[What to do]:
All of the data below should be copied exactly as it stands.

++++ Dataset content ++++

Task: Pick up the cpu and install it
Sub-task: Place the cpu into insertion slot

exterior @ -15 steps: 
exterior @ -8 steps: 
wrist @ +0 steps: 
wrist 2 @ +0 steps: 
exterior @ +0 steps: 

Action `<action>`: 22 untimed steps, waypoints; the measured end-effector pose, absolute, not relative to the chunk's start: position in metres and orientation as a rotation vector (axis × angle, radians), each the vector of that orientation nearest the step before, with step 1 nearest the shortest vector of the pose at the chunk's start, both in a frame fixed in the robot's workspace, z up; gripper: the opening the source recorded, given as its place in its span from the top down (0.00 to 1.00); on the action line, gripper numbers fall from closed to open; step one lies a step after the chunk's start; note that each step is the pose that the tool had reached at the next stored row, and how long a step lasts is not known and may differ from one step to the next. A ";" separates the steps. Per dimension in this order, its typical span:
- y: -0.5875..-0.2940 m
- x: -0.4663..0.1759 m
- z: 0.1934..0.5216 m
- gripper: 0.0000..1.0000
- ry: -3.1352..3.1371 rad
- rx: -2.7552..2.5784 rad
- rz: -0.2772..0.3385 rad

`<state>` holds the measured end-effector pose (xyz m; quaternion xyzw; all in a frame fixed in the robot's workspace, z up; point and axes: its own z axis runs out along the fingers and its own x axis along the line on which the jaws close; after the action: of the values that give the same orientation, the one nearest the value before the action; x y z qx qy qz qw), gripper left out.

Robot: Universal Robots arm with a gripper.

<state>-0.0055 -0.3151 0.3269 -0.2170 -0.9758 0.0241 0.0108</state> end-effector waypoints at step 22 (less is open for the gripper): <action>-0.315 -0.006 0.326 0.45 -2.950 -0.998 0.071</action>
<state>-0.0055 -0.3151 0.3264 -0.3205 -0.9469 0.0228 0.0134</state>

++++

[Solution for this task]:
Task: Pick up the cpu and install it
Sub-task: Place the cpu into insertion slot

exterior @ -15 steps: 
exterior @ -8 steps: 
wrist @ +0 steps: 
wrist 2 @ +0 steps: 
exterior @ +0 steps: 

Action `<action>`: 22 untimed steps, waypoints; the measured end-effector pose, absolute, not relative to the chunk's start: position in metres and orientation as a rotation vector (axis × angle, radians), each the vector of that orientation nearest the step before, with step 1 nearest the shortest vector of the pose at the chunk's start, both in a frame fixed in the robot's workspace, z up; gripper: the opening the source recorded, given as its place in its span from the top down (0.00 to 1.00); on the action line, gripper numbers fall from closed to open; step one lies a step after the chunk's start; note that each step is the pose that the tool had reached at the next stored row, and how long a step lasts is not known and may differ from one step to the next. A ";" separates the steps. Per dimension in this order, its typical span:
- y: -0.5875..-0.2940 m
- x: -0.4663..0.1759 m
- z: 0.1934..0.5216 m
- gripper: 0.0000..1.0000
- ry: -3.1352..3.1371 rad
- rx: -2.7552..2.5784 rad
- rz: -0.2772..0.3385 rad

`<state>` holds the measured end-effector pose (xyz m; quaternion xyzw; all in a frame fixed in the robot's workspace, z up; point and axes: its own z axis runs out along the fingers and its own x axis along the line on which the jaws close; after the action: of the values that give the same orientation, the one nearest the value before the action; x y z qx qy qz qw), gripper left out.

Robot: Universal Robots arm with a gripper.

<state>-0.0055 -0.3151 0.3269 -0.2170 -0.9758 0.0241 0.0108</state> end-effector waypoints at step 22 (less is open for the gripper): <action>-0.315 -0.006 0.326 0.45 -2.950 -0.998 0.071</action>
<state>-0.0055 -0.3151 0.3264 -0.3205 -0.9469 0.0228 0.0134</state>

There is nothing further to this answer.